December 2019 marked the inaugural run of MADS (Marketing and Data Science) East conference, following four years of whirlwind success with MADS West conferences in San Francisco. MADS East was held right in the beating heart of the big apple itself, attracting thought leaders from Analytics, Data Science, Marketing, R&D, Insights, Business Intelligence and Operations roles. What makes MADS so exciting and unique is the breadth of sectors are so wide: ranging from philanthropic start-ups such as Jukay Hsu and his company Pursuit, which is transforming lives and creating future leaders from underprivileged backgrounds; all the way through to monolithic Fortune 500 companies such as Alphabet, J&J, and IBM who are leading the way modelling the importance of analytics and data science in this data rich world we live in.
Day one of the conference kicked off with a bang thanks to the Keynote from Seth Stephens-Davidowitz (former data scientist for Google and best-selling author of ‘Everybody Lies’) who took us all on a whistle-stop tour of the human psyche utilising search engine data as its guide. He elegantly used data to hit home the point that what we thought from our bubble of traditional offline media sources has been totally wrong, and dangerously misleading due to phenomena such as the social desirability bias (the tendency of respondents to avoid given responses that, while true, could reveal socially unacceptable attitude so behaviours).
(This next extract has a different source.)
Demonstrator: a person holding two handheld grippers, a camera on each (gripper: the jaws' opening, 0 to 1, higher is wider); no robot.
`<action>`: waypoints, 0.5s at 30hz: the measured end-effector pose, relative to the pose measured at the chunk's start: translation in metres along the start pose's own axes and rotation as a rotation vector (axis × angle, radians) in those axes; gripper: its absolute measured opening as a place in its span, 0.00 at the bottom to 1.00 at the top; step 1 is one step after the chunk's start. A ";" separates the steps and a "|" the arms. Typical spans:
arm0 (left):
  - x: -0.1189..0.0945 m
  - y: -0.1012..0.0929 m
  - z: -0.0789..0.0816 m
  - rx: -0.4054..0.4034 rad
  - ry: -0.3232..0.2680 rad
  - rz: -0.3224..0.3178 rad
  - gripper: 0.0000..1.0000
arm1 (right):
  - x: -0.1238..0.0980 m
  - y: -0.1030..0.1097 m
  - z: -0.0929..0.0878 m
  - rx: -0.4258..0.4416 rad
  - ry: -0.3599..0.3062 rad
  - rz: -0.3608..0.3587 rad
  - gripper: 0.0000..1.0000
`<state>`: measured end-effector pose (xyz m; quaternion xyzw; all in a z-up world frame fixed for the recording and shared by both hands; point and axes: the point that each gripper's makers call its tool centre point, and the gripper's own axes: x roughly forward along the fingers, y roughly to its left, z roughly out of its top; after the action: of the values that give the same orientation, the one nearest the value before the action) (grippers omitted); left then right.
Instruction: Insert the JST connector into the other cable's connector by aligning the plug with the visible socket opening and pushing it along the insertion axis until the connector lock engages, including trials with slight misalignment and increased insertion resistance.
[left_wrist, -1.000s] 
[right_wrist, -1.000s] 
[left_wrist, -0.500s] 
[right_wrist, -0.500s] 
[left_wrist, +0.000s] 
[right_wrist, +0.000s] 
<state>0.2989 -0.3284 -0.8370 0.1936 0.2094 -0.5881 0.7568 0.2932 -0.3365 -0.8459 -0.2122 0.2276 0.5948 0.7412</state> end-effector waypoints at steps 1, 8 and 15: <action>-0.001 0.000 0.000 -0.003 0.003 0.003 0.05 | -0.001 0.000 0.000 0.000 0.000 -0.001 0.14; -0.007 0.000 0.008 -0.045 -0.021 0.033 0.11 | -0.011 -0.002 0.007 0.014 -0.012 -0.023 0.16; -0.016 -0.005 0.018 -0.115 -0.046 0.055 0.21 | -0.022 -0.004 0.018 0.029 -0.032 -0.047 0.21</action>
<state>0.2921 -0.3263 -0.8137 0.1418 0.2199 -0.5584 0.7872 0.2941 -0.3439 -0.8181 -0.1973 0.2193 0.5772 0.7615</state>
Specifically, he focused in on the rise of racism in the US (it doesn’t follow that archaic North / South divide many of us perceive to be the case) and how this online activity acted as a more reliable predictor of the 2016 presidential election than any polls! Beyond this he also went on to state three guiding principles for any practitioner of data science:
- Data newness is far more important than data size
- Effective application for data requires an entrepreneurial approach to its utility
- You need to be ready for a lot (and we mean a LOT!) of failures with the utility of your data in order to identify something that is a game changer
This conference Keynote really set the tone for what was in store over the next two days for marketeers and data scientists alike to ‘geek out’ over some of the bleeding edge applications of data in our industries. The talks were numerous and diverse, but I would distil the key learnings for our industry into two themes:
The quality of our insights is reliant on the quality of our data
This may seem like a fairly obvious point, but one which I agree can very often be underappreciated despite being fundamentally linked to the utility and actionability of insights generated from research. In order to effectively leverage datasets and create actionable models, ‘extreme feature engineering’ is required, which is effectively understanding your data; appreciating the biases present in your data; taking steps to utilize secondary and tertiary data sources to enrich your dataset; and gravitating towards hypothesis-led variable testing to create new derived variables or variable interactions
This is something that we take very seriously at HRW and actively encourage our clients to become “thought partners” with us, as opposed to simple commissioners of research. By working with one another to better understand the business needs and utility of models, we can better execute extreme feature engineering in our analysis and ensure that the models produced internally are both actionable and adaptable for our clients’ business needs.
Furthermore, within the healthcare research space we need to be even more vigilant about data quality given the smaller sample set we typically deal with. A point which rather eloquently hit home on this was raised by Elisha Heaps (Principle data scientist at Staples) who stated that “Small data is only small when viewed in isolation”; she made the argument that we need to be entrepreneurial with our data, amplifying it with the use of covariates through the dataset. Amplifying and blending data in this manner assists with the application of more sophisticated machine learning algorithms and heightens the accuracy of applied predictive analytics.
Are we using the data we have effectively enough?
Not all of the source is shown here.